__Required action__:
Word for word, retype every line of the data.
___ The input
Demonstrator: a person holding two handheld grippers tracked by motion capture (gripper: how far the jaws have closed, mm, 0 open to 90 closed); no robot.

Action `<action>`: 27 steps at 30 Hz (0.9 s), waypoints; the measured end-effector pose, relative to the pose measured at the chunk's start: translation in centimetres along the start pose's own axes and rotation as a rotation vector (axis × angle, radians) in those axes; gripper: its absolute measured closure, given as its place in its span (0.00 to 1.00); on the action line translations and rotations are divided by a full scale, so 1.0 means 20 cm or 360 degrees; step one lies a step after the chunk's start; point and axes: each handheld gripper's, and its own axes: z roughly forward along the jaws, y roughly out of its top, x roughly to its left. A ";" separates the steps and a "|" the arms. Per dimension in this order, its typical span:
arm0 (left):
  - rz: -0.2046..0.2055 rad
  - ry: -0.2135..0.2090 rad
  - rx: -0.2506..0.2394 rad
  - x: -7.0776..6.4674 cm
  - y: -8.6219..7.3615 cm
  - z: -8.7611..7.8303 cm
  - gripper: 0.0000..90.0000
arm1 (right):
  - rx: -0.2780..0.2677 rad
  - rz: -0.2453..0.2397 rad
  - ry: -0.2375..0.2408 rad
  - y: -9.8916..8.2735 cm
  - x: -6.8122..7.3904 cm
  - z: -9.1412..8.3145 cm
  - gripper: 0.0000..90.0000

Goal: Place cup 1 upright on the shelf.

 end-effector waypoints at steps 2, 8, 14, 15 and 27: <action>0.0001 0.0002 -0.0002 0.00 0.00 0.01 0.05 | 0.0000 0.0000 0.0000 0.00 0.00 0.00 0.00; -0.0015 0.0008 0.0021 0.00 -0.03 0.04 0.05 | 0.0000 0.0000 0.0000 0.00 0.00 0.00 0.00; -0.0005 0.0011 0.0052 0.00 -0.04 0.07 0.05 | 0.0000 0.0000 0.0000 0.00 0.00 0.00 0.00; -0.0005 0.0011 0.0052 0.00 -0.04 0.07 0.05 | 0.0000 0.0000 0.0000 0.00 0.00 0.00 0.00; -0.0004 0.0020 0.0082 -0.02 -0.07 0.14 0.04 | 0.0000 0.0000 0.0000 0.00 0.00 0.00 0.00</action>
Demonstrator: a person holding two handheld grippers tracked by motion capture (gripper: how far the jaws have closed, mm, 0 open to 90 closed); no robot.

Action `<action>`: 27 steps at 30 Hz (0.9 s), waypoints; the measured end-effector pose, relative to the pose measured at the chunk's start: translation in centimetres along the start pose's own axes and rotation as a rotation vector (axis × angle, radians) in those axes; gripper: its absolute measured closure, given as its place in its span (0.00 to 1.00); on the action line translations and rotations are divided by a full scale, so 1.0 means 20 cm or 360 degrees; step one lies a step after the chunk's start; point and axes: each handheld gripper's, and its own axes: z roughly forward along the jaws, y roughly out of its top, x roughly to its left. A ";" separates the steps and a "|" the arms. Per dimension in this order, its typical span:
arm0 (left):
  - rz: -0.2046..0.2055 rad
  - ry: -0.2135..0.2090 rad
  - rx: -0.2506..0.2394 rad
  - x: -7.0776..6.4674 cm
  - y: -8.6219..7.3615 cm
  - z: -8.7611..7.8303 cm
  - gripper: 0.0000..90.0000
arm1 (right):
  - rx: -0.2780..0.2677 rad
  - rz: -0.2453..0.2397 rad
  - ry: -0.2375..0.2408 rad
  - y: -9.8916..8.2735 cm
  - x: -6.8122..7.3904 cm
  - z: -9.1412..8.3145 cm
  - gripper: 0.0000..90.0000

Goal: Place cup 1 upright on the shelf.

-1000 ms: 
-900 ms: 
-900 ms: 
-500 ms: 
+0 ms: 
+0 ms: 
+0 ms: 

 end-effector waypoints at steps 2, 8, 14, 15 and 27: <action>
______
__Worked solution__:
Demonstrator: a person holding two handheld grippers tracked by motion capture (gripper: how far the jaws have closed, mm, 0 open to 90 closed); no robot.

Action `<action>`: 27 steps at 30 Hz (0.9 s), waypoints; the measured end-effector pose, relative to the pose measured at the chunk's start: translation in centimetres along the start pose's own axes and rotation as a rotation vector (axis × angle, radians) in those axes; gripper: its absolute measured closure, given as its place in its span (0.00 to 1.00); on the action line translations and rotations are divided by a full scale, so 1.0 means 20 cm or 360 degrees; step one lies a step after the chunk's start; point and axes: each handheld gripper's, and its own axes: z roughly forward along the jaws, y roughly out of its top, x roughly to its left. A ";" separates the steps and a "|" the arms. Per dimension in this order, its typical span:
arm0 (left):
  - rz: -0.2046..0.2055 rad
  - ry: -0.2135..0.2090 rad
  - rx: -0.2506..0.2394 rad
  - x: -7.0776..6.4674 cm
  - y: -8.6219..7.3615 cm
  - z: -8.7611..7.8303 cm
  - gripper: 0.0000..90.0000
arm1 (right):
  - rx: -0.2780..0.2677 rad
  - rz: -0.2453..0.2397 rad
  - ry: -0.2375..0.2408 rad
  - y: -9.8916..8.2735 cm
  - x: -6.8122..7.3904 cm
  - z: -9.1412..8.3145 cm
  - gripper: 0.0000..90.0000

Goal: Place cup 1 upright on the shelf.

 end-effector waypoints at steps 2, 8, 14, 15 and 27: <action>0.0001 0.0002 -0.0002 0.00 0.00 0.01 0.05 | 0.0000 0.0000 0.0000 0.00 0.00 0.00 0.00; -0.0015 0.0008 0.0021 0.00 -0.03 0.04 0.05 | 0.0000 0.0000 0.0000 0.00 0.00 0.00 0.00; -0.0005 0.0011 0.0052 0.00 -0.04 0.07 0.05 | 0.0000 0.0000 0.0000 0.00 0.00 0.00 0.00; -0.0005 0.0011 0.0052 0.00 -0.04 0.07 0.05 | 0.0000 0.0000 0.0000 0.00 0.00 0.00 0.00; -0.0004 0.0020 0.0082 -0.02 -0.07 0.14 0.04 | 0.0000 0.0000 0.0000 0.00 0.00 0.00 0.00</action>
Demonstrator: a person holding two handheld grippers tracked by motion capture (gripper: how far the jaws have closed, mm, 0 open to 90 closed); no robot.

Action `<action>`: 27 steps at 30 Hz (0.9 s), waypoints; the measured end-effector pose, relative to the pose measured at the chunk's start: translation in centimetres along the start pose's own axes and rotation as a rotation vector (axis × angle, radians) in those axes; gripper: its absolute measured closure, given as its place in its span (0.00 to 1.00); on the action line translations and rotations are divided by a full scale, so 1.0 means 20 cm or 360 degrees; step one lies a step after the chunk's start; point and axes: each handheld gripper's, and its own axes: z roughly forward along the jaws, y roughly out of its top, x roughly to its left. A ";" separates the steps and a "|" the arms. Per dimension in this order, its typical span:
arm0 (left):
  - rz: -0.2046..0.2055 rad
  - ry: -0.2135..0.2090 rad
  - rx: -0.2506..0.2394 rad
  - x: -7.0776..6.4674 cm
  - y: -8.6219..7.3615 cm
  - z: -8.7611..7.8303 cm
  - gripper: 0.0000..90.0000
arm1 (right):
  - rx: -0.2780..0.2677 rad
  - rz: -0.2453..0.2397 rad
  - ry: -0.2375..0.2408 rad
  - y: -9.8916..8.2735 cm
  - x: -6.8122..7.3904 cm
  - z: -9.1412..8.3145 cm
  - gripper: 0.0000..90.0000

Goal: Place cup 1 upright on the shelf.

-1000 ms: 
-900 ms: 
-900 ms: 
-500 ms: 
+0 ms: 
+0 ms: 
+0 ms: 

 end-effector waypoints at steps 2, 8, 14, 15 and 27: <action>

The requested output is complete.